Referencing the horrific conflict represented by the Lara Sheehi situation at APsaA, I’m imagining a co-created psychoanalytic “homeland” with supporters of Israeli Jews and supporters of Palestinian Muslims attempting to bridge their political and religious divides by talking and writing and talking and writing for as long as it takes to develop insight, empathy, and imagine creative political solutions that can be shared with the outside world. Lara’s thesis that dialogue doesn’t work because it is a tool of the oppressor will emerge and will need to be creatively addressed. That happened in my experience as well, but it’s too complex to develop in this short presentation.

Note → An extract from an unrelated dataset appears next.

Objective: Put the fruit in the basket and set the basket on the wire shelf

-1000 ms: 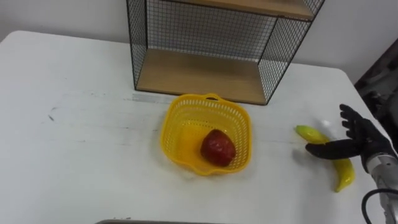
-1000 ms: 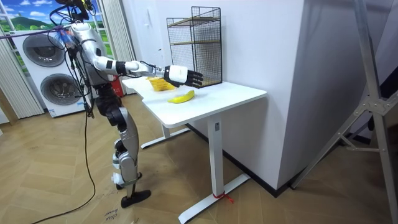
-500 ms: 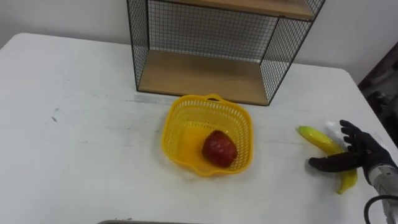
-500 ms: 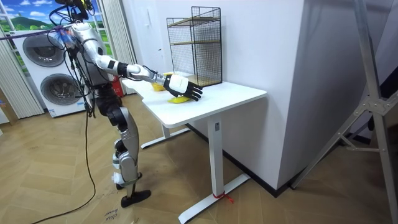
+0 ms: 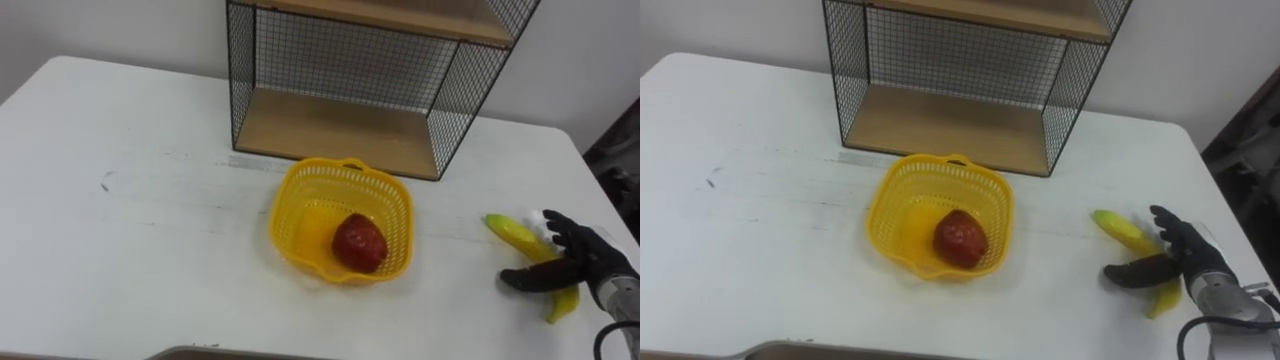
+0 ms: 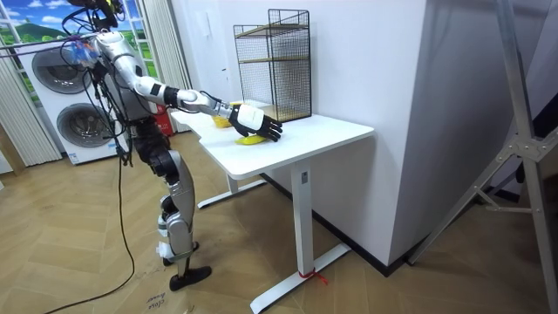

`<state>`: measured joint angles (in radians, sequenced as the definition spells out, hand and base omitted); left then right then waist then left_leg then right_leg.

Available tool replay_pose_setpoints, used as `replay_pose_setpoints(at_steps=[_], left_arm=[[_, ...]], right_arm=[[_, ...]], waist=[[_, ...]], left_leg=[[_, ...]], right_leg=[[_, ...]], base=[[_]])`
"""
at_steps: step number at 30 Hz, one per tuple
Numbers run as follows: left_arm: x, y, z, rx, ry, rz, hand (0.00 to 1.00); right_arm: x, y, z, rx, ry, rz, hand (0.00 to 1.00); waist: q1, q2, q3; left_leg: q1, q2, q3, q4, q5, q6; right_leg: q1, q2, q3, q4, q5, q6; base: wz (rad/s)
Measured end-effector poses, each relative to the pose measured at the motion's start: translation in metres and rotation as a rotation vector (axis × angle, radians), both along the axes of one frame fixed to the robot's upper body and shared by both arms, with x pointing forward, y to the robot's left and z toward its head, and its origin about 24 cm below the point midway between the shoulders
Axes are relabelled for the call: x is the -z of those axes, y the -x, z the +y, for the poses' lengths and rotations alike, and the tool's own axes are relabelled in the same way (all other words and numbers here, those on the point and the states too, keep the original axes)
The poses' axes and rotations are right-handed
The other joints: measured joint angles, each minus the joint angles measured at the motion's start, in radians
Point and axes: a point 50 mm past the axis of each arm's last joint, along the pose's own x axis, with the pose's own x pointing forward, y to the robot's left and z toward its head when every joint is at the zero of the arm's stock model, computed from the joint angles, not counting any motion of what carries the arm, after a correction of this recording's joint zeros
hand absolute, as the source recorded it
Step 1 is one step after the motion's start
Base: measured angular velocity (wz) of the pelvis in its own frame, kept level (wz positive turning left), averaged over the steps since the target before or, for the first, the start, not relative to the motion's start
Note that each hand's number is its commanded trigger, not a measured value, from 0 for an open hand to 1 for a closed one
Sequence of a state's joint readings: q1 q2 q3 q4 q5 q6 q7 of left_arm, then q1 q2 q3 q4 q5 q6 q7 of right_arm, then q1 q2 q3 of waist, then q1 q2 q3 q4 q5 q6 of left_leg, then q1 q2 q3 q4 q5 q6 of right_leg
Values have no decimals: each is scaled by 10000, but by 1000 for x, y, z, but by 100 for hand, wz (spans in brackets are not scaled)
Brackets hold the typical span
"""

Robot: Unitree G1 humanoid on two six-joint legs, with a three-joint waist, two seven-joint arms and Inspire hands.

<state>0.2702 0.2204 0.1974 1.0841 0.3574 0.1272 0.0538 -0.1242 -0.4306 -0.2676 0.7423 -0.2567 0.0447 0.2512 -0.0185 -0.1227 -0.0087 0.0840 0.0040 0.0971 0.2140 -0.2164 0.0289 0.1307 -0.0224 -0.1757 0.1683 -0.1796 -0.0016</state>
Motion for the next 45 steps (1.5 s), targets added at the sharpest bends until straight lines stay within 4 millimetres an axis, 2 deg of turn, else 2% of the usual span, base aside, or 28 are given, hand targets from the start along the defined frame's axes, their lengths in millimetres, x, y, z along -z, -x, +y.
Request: replay_pose_setpoints(at_steps=[4,7,8,24,39,45], left_arm=[[0,-1,1,14,-9,-21,0],[0,-4,1,43,-17,-101,0],[0,-5,1,48,-23,-111,0],[0,-7,4,95,-130,-35,0],[-1,-14,5,150,-105,-188,0],[-1,-19,4,356,-84,-345,0]], right_arm=[[1,2,-5,-112,173,316,0],[2,4,-7,-67,197,412,83],[2,5,-7,-59,191,439,100],[1,14,-26,566,1677,905,100],[-2,11,-26,549,1708,771,100],[-18,-1,-19,58,1834,468,100]], waist=[[88,-20,3],[207,-70,4],[211,-82,6],[468,-90,14],[515,-40,22],[474,60,30]], left_leg=[[-9,4,-48,53,0,0],[-24,1,-65,69,0,0],[-38,0,-85,70,-1,1],[-9,42,-181,80,-58,-89],[-44,30,-112,59,-79,-94],[-170,46,4,71,-70,-90]], right_leg=[[8,-4,-56,9,0,-1],[12,-7,-78,7,4,-6],[15,-10,-110,7,5,-7],[119,101,-198,-32,9,-16],[112,103,-120,-142,22,-37],[-162,92,-49,28,26,-48]], base=[[3],[0],[9],[1],[-1],[-8]])
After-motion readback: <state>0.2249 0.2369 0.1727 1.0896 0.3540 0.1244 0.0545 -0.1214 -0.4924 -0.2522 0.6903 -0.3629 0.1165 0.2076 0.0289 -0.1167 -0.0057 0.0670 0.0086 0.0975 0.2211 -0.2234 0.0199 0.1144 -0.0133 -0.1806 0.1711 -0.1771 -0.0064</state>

Won’t personal dynamics interfere? Absolutely, but they’re as much a fuel as an interference. That said, it would be better to begin with several dyads attempting the same process. Each pair will be different, but similar themes will emerge that can be understood at a different level of abstraction. An overarching theory can be developed by studying individual dyads.
At present, I’m allying with a researcher who would analyze data and help with reproduction of methods and theory development, and I’m also working to ally with several larger dialogue communities. Consider this a direct request to ally with the IPA and/or individual members.
What can psychoanalysis do to alleviate toxic polarization? Develop a theory of difference and a methodology to address it, invite the world to look in a new direction, and excite them about new possibilities and new hope for the future. We have it in our power to do it.